There is more to her juggling act. Rainbow the Clown is also known as Linda Levine to her San Jose State University students. She has been teaching in the recreation and leisure studies department for 11 years.
She’s been entertaining audiences for 30 years, such as the crowd of kids and their parents that erupted into laughter as Rainbow finally pulled off her third glove at the Palo Alto Children’s Library during a recent performance
At 13, she performed as a mime on the streets of her hometown, Cincinnati.
“I would stop people in their tracks, give a little joy to them and send them on their way,” Levine said.
The energetic teacher appears to bring the same appreciation of life into the classroom, intertwining magic and juggling in her courses.
“I love the courses that I teach,” Levine said. “I love that I can teach people to stop and pause and celebrate life.”
In the class Creating A Meaningful Life, Levine has students write down all the bad things they hold onto and put them in a bag.

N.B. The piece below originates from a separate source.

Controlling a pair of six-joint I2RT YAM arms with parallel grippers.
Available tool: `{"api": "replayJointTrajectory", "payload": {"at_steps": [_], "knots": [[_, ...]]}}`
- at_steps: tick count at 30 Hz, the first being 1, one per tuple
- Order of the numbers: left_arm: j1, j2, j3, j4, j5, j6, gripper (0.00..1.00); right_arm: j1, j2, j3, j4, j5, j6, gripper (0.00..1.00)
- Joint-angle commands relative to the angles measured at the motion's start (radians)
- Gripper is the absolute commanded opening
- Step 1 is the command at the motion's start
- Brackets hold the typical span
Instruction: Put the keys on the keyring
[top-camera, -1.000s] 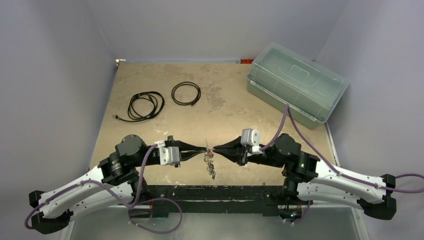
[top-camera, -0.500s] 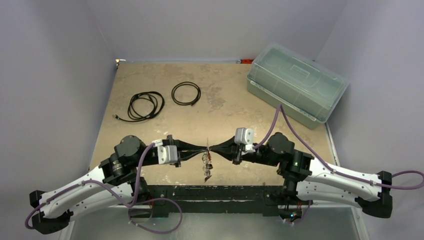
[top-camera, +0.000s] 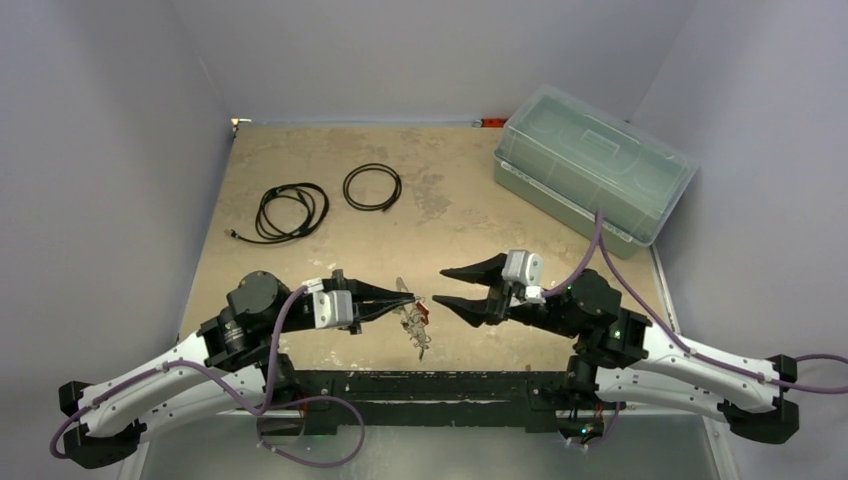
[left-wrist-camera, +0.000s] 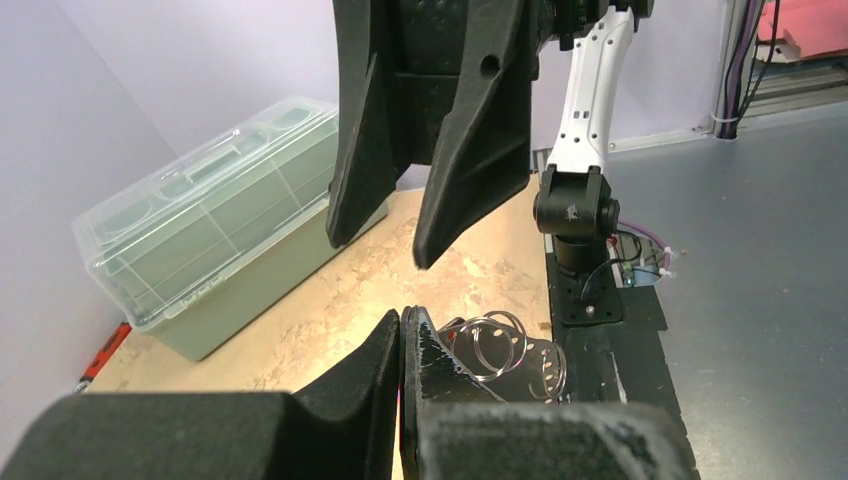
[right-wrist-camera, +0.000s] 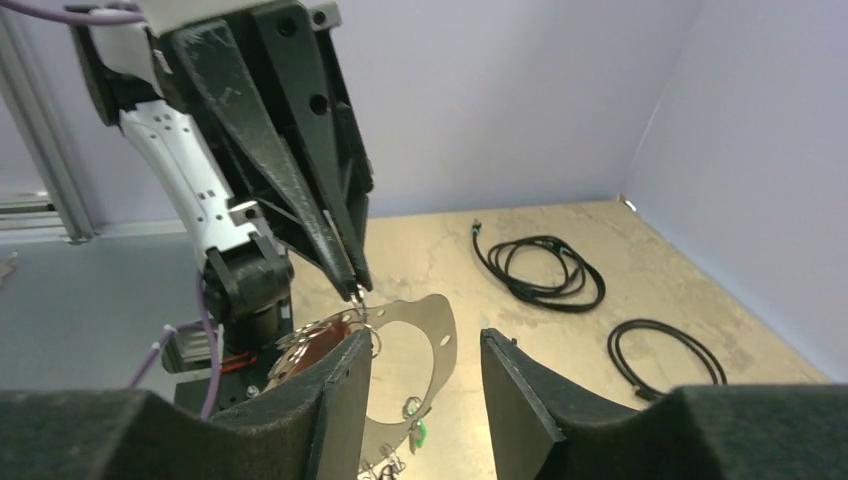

When she opens it, flowers come out.
“This helps with the students’ perception of life and how they look at things. They can reframe misfortune and invite more beauty into their lives,” Levine said.
In addition to the magic Levine uses in her classes, she also connects personally with the students.
“She has an uncanny ability to see into situations,” said Saralyn Boyd-Winslow, the recreation and leisure studies department secretary. “That’s why she is such a great instructor. She can see what leads students to do the things they do. She really cares about the students as people.”